## EXERCISE INSTRUCTIONS
Sort through the entries below and pull out lines containing the word "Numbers".

[INFORMATION]

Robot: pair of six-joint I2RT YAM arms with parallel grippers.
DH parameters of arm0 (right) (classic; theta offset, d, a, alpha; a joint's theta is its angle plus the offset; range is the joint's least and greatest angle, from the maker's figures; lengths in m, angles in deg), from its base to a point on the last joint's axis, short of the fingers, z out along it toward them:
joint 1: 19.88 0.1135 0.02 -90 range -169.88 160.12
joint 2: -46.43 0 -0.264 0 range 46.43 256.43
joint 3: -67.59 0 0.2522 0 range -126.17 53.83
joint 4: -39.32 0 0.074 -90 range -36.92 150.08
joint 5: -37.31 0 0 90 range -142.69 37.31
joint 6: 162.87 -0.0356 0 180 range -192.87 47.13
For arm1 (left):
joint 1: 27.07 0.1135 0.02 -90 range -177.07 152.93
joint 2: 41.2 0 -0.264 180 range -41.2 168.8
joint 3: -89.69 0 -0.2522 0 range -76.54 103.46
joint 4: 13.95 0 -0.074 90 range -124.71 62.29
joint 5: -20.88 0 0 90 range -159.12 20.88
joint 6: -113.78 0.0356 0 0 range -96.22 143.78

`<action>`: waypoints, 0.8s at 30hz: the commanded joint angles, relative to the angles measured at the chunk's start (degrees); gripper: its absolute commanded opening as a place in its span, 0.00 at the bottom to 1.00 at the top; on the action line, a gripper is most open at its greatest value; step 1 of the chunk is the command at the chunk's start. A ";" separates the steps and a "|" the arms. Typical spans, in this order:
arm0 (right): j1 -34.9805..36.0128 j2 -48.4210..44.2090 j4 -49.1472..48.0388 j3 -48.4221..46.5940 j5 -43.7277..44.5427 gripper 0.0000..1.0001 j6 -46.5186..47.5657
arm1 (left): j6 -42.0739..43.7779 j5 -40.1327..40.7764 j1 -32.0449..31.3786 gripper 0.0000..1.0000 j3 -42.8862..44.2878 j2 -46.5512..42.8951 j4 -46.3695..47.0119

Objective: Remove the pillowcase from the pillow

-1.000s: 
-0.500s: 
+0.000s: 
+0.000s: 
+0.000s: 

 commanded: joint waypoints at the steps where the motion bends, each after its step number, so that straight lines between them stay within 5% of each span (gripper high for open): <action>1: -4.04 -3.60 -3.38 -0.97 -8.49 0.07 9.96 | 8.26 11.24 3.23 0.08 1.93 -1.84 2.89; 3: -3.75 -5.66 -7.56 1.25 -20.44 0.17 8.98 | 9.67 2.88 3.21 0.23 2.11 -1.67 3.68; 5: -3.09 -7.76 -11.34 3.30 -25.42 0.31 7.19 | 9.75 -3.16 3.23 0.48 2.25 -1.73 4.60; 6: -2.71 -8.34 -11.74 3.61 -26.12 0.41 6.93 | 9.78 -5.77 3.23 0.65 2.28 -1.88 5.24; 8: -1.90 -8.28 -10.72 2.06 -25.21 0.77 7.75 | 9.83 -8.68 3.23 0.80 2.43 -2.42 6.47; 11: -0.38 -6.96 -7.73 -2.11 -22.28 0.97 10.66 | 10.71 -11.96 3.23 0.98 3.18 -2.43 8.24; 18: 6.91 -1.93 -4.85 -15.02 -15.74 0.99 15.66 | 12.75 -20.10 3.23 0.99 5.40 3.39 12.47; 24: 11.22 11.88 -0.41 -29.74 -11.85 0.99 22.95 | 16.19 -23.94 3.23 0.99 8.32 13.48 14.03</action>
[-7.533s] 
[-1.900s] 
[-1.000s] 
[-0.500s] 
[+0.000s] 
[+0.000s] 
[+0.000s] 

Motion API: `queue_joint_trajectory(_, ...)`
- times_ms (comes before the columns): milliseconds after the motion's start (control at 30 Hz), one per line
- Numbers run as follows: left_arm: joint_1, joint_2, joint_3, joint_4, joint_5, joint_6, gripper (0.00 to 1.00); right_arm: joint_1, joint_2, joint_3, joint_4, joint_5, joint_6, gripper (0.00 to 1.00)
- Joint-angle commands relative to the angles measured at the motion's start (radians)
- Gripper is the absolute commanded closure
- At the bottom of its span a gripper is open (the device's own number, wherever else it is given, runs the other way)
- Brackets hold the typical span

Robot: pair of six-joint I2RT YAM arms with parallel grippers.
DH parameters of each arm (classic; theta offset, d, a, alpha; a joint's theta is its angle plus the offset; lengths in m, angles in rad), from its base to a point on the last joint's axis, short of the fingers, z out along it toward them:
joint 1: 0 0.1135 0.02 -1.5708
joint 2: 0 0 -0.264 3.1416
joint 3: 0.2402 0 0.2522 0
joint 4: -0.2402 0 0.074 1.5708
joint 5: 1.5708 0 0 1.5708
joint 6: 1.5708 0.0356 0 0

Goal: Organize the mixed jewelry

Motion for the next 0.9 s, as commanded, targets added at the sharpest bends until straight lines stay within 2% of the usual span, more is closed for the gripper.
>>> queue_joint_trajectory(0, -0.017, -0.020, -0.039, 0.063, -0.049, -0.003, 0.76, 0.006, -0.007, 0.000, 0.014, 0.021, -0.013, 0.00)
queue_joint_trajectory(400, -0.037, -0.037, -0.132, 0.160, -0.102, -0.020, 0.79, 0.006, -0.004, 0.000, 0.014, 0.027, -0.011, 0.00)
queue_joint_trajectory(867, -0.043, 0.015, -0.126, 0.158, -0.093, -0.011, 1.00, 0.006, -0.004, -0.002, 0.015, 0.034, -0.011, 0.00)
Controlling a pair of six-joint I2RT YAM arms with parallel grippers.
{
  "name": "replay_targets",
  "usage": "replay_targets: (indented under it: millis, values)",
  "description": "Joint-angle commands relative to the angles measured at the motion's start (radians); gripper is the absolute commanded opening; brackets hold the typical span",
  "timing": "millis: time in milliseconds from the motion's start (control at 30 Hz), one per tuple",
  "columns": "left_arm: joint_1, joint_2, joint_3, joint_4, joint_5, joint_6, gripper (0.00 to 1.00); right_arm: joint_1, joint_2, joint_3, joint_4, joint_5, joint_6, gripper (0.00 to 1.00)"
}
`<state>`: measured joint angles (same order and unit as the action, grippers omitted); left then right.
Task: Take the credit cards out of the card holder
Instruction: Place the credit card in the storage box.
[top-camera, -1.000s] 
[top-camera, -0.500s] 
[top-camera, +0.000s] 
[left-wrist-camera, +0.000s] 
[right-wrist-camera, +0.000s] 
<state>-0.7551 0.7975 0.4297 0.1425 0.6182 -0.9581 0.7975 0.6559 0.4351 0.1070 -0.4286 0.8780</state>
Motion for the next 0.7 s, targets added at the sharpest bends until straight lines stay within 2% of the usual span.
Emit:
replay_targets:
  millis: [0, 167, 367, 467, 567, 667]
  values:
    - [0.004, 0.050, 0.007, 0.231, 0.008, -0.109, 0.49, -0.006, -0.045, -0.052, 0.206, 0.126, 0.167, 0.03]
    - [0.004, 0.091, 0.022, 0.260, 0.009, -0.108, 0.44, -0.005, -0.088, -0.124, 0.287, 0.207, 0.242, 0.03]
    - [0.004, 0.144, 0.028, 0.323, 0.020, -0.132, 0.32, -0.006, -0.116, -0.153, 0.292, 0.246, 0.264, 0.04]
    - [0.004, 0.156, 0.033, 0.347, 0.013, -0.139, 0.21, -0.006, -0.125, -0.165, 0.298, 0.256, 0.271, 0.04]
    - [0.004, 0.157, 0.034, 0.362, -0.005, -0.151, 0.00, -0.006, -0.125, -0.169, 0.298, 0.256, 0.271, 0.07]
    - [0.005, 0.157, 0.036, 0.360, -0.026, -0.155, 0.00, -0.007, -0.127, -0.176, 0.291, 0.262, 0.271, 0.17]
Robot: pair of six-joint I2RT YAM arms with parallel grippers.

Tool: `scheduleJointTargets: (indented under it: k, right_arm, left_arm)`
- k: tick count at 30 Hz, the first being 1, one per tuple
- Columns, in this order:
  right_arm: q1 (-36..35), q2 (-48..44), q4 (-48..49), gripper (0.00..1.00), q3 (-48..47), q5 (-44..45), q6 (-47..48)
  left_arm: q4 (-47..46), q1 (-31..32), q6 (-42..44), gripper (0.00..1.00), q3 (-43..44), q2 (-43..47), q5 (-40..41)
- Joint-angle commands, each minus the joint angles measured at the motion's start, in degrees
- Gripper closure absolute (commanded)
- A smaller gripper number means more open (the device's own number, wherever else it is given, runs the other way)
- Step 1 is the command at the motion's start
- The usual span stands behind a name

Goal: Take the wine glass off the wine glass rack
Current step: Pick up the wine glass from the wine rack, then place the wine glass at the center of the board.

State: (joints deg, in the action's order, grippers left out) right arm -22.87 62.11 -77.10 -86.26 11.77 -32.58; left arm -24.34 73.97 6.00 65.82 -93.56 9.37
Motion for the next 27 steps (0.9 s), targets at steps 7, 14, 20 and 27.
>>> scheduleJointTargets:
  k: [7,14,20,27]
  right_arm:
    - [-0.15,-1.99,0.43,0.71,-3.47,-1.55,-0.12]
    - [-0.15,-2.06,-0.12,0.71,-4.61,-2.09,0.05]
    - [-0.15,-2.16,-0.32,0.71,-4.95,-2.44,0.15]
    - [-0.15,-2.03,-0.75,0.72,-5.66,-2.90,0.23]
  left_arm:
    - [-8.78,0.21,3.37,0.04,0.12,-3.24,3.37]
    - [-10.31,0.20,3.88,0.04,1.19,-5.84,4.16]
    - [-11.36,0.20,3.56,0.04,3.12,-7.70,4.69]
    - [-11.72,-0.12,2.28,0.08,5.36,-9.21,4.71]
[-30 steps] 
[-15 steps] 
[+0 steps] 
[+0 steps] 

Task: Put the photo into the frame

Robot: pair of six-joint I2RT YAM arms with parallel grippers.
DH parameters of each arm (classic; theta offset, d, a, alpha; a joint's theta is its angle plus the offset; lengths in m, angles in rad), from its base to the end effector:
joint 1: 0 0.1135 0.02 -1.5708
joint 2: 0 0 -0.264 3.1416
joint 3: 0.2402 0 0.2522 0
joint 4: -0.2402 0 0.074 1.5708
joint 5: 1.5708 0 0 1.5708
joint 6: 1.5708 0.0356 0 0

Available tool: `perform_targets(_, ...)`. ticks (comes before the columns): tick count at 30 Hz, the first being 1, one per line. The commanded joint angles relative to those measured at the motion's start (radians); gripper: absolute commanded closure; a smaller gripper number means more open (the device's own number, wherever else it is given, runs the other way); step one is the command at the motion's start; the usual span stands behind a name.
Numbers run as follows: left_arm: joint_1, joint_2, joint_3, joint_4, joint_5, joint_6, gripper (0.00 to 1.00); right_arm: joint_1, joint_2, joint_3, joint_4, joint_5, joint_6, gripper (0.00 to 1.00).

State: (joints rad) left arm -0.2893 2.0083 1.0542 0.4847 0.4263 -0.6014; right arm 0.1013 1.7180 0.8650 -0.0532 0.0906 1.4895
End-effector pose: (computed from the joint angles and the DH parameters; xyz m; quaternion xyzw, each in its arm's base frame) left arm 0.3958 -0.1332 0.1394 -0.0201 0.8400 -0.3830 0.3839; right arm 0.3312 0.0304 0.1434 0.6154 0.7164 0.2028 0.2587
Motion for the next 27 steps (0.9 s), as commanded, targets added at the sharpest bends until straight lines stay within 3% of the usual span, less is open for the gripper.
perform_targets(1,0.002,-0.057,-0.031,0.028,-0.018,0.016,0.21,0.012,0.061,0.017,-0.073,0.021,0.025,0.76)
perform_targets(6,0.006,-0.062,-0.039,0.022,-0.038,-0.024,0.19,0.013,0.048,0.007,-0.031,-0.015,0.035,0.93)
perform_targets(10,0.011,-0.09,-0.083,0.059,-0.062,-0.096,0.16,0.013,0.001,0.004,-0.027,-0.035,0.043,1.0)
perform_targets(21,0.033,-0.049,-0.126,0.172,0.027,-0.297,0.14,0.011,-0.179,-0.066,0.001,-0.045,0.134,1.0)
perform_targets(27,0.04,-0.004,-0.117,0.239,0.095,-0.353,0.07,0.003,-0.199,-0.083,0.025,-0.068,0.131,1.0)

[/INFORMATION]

## ANSWER FOR THE TASK
- Numbers run as follows: left_arm: joint_1, joint_2, joint_3, joint_4, joint_5, joint_6, gripper (0.00 to 1.00); right_arm: joint_1, joint_2, joint_3, joint_4, joint_5, joint_6, gripper (0.00 to 1.00)
Numbers run as follows: left_arm: joint_1, joint_2, joint_3, joint_4, joint_5, joint_6, gripper (0.00 to 1.00); right_arm: joint_1, joint_2, joint_3, joint_4, joint_5, joint_6, gripper (0.00 to 1.00).

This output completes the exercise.